Pour nous, la grande différence entre l’Orient et l’Occident (et il s’agit ici exclusivement de l’Occident moderne), la seule difference même qui soit vraiment essentielle, car toutes les autres en sont dérivées, c’est celle-ci: d’une part, conservation de la tradition avec tout ce qu’elle implique; de l’autre, oubli et perte de cette même tradition; d’un coté, maintien de la connaissance métaphysique; de l’autre, ignorance complète de tout ce qui se rapporte à ce domaine.
Entre des civilisations qui ouvrent à leur élite les possibilités que nous avons essayé de faire entrevoir, qui lui donnent les moyens tes plus appropriés pour réaliser effectivement ces possibilités, et qui, à quelques-uns tout au moins, permettent ainsi de les réaliser dans leur plénitude, entre ces civilisations traditionnelles et une civilisation qui s’est développée dans un sens purement matériel, comment pourrait on trouver une commune mesure? Et qui donc, à moins d’être aveuglé par je ne sais quel parti pris, osera prétendre que la supériorité matérielle compense l’infériorité intellectuelle?
Intellectuelle, disons nous, mais en entendant par là la véritable intellectualité, celle qui ne se limite pas à l’ordre humain ni à l’ordre naturel, celle qui rend possible la connaissance métaphysique pure dans son absolue transcendance. Il me semble qu’il suffit de réfléchir un instant à ces questions pour n’avoir aucun doute ni aucune hésitation sur la réponse qu’il convient d’y apporter.
La supériorité matérielle de l’Occident moderne n’est pas contestable; personne ne la lui conteste non plus, mais personne ne la lui envie. Il faut aller plus loin: ce développement matériel excessif, l’Occident risque d’en périr tôt ou tard s’il ne se ressaisit à temps, et s’il n’en vient à à envisager sérieusement le «retour aux origines», suivant une expression qui est en usage dans certaines écoles d’ésotérisme islamique. De divers cotés, on parle beaucoup aujourd’hui de «défense de l’Occident»; mais, malheureusement, on ne semble pas comprendre que c’est contre lui-même surtout que l’Occident a besoin d’être défendu, que c’est de ses propres tendances actuelles que viennent les principaux et les plus redoutables de tous les dangers qui le menacent réellement.

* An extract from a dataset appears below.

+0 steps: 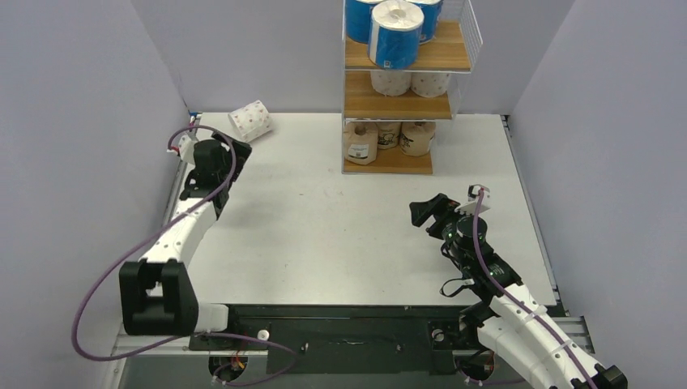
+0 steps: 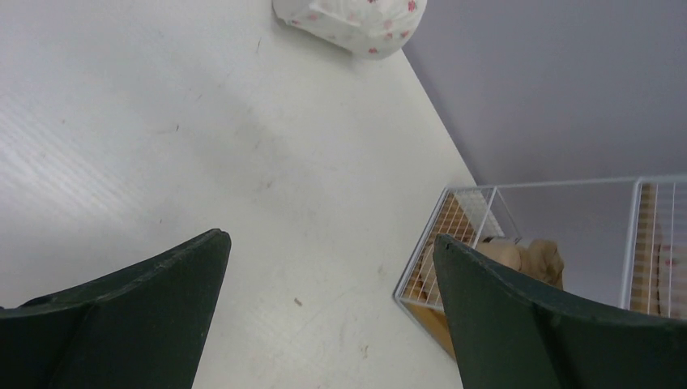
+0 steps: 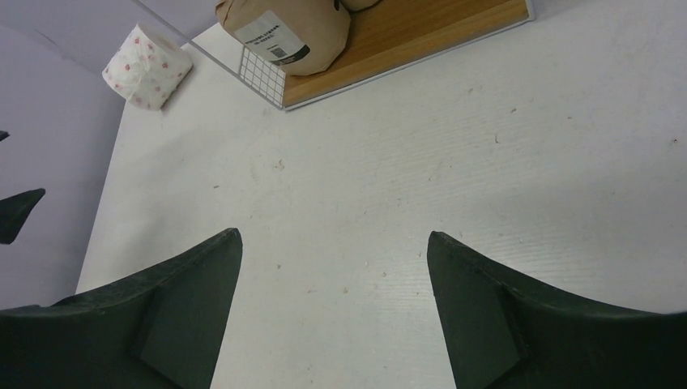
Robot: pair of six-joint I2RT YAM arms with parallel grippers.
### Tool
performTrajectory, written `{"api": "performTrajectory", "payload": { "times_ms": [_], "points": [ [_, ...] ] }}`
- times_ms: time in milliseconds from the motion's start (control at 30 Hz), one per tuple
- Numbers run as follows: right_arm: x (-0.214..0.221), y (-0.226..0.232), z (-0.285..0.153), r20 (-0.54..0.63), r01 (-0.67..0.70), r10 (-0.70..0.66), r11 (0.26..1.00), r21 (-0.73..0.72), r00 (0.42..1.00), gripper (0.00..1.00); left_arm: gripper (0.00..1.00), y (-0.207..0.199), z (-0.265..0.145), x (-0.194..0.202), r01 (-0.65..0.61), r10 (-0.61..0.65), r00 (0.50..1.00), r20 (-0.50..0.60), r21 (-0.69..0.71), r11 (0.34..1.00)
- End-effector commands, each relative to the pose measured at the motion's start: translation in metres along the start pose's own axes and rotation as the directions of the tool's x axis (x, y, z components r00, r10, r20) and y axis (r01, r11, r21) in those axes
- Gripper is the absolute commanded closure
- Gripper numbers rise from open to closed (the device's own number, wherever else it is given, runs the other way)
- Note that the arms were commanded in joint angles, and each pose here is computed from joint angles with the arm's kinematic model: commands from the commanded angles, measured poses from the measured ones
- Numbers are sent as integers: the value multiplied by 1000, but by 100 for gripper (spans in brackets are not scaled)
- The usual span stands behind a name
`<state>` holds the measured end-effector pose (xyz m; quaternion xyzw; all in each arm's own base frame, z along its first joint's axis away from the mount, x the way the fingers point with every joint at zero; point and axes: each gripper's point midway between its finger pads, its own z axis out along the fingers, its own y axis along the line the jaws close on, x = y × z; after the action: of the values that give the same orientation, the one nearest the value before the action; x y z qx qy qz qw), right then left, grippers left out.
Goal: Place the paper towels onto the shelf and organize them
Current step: Pick up the paper towel from the center of the board.
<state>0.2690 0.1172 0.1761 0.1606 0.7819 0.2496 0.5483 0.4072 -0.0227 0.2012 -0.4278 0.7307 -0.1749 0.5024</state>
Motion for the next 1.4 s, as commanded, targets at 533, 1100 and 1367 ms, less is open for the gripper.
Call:
{"api": "performTrajectory", "payload": {
  "times_ms": [533, 1100, 1367],
  "points": [
    [18, -6, -3, -6, 14, -15, 998, -62, 1000, 21, 3, -45, 188, -77, -11, 3, 1000, 24, 334, 943],
    [15, -24, -4, 0, 75, -75, 997, 3, 997, 21, 4, -35, 251, -60, -139, 167, 985, -42, 379, 915],
    [14, -29, -1, 3, 79, -79, 997, 23, 997, 21, 4, -32, 267, -46, -131, 168, 984, -66, 378, 917]
  ]
}}
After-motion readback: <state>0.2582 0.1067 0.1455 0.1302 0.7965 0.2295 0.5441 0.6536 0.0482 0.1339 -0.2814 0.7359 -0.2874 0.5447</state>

Il serait bon de méditer là-dessus un peu profondément, et l’on ne saurait trop y inviter tous ceux qui sont encore capables de réfléchir. Aussi est-ce par là que je terminerai mon exposé, heureux si j’ai pu faire, sinon comprendre pleinement, du moins pressentir quelque chose de cette intellectualité orientale dont l’équivalent ne se trouve plus en Occident, et donner un aperçu, si imparfait soit-il, de ce qu’est la métaphysique vraie, la connaissance par excellence, qui est, comme le disent les textes sacrés de l’Inde, seule entièrement véritable, absolue, infinie et suprême.